Maksim Sarraf

Personal information
- Full name: Maksim Filippovich Sarraf
- Date of birth: 15 March 2005 (age 21)
- Place of birth: Moscow, Russia
- Height: 1.85 m (6 ft 1 in)
- Position: Goalkeeper

Team information
- Current team: Al-Karamah

Youth career
- 0000–2023: CSKA

Senior career*
- Years: Team / Apps / (Gls)
- 2024: Andijon / 1 / (0)
- 2025: Zaamin
- 2025–: Al-Karamah

International career^{‡}
- 2023–: Syria U20 / 13 / (0)
- 2023–: Syria U23 / 4 / (0)

= Maksim Sarraf =

Syrian footballer (born 2005)

Maksim Filippovich Sarraf (ماكسيم صراف; Максим Сарраф; born 15 March 2005) is a footballer who plays as a goalkeeper for Syrian club Al-Karamah. Born in Russia, he plays for the Syria national team.

==Early life==
Sarraf was born on 15 March 2005 in Moscow, Russia to a Syrian father and a Russian mother, and had lived in the United States for a year as a child.

==Club career==
As a youth player, Sarraf joined the youth academy of Russian side CSKA, where he recorded thirteen clean sheets in twenty-three appearances while playing for the club's under-16 team.

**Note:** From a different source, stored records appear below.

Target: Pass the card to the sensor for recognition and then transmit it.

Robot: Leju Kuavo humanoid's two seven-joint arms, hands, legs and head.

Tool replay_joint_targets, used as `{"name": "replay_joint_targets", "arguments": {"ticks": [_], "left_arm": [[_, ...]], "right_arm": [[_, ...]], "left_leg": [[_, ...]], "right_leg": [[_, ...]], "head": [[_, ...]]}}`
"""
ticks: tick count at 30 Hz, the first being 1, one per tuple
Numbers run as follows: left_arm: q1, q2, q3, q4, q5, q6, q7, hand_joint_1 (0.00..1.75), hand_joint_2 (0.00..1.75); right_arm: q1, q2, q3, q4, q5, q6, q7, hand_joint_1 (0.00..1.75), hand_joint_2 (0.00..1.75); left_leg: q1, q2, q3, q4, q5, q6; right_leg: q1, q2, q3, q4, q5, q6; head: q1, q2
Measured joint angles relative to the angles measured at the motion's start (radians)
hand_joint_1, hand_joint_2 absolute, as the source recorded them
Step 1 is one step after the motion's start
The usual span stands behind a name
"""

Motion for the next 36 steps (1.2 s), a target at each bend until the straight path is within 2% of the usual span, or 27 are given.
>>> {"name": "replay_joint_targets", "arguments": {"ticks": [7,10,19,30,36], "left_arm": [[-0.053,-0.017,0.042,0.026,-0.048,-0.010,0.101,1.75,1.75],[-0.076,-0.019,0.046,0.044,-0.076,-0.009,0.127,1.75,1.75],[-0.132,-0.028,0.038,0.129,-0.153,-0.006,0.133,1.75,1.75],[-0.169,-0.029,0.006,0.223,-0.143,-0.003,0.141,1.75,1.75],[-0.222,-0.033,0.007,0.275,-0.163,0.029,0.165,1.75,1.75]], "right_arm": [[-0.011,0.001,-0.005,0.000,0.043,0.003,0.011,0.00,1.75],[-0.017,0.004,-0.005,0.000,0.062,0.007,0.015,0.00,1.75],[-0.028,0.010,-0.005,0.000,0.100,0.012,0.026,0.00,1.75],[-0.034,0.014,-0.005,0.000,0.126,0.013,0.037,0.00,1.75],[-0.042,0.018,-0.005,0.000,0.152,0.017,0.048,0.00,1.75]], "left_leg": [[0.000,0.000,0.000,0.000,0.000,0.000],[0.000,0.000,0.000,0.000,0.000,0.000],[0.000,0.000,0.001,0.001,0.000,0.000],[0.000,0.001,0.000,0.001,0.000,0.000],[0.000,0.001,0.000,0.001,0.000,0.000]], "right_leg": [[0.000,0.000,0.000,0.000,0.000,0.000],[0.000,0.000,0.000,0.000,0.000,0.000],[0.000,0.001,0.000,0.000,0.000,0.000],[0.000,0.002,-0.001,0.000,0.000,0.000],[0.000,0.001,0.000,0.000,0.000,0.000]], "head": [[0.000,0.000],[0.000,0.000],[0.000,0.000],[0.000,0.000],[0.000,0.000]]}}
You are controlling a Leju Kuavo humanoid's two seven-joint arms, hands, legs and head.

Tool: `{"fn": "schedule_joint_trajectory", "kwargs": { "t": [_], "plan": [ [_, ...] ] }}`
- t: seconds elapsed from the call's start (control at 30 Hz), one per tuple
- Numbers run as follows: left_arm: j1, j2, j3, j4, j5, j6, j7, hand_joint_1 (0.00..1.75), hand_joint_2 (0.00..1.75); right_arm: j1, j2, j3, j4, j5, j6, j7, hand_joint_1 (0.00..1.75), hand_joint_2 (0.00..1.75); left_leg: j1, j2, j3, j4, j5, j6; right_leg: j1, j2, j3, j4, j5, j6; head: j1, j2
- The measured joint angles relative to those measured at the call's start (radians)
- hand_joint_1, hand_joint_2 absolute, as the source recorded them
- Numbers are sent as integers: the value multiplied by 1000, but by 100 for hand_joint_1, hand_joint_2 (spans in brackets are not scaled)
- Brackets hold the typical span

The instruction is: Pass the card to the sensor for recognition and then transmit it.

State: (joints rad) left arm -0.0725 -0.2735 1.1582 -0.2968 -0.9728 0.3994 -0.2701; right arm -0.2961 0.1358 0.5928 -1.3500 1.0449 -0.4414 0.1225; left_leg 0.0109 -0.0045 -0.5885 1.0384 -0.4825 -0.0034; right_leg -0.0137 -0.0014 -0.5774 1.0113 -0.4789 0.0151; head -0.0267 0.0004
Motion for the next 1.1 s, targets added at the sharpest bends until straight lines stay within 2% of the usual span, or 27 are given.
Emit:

Ahead of the 2024 season, he signed for Uzbekistani side Andijon, helping the club win the 2024 Uzbekistan Cup. On 25 August 2024, he debuted for them during a 0–3 away loss to Nasaf in the league. In 2025, he signed for Uzbekistani side Zaamin.

==Style of play==
Sarraf plays as a goalkeeper and is right-footed. Algerian news website Fennec Football wrote in 2021 that he has "good reflexes as well as good mobility".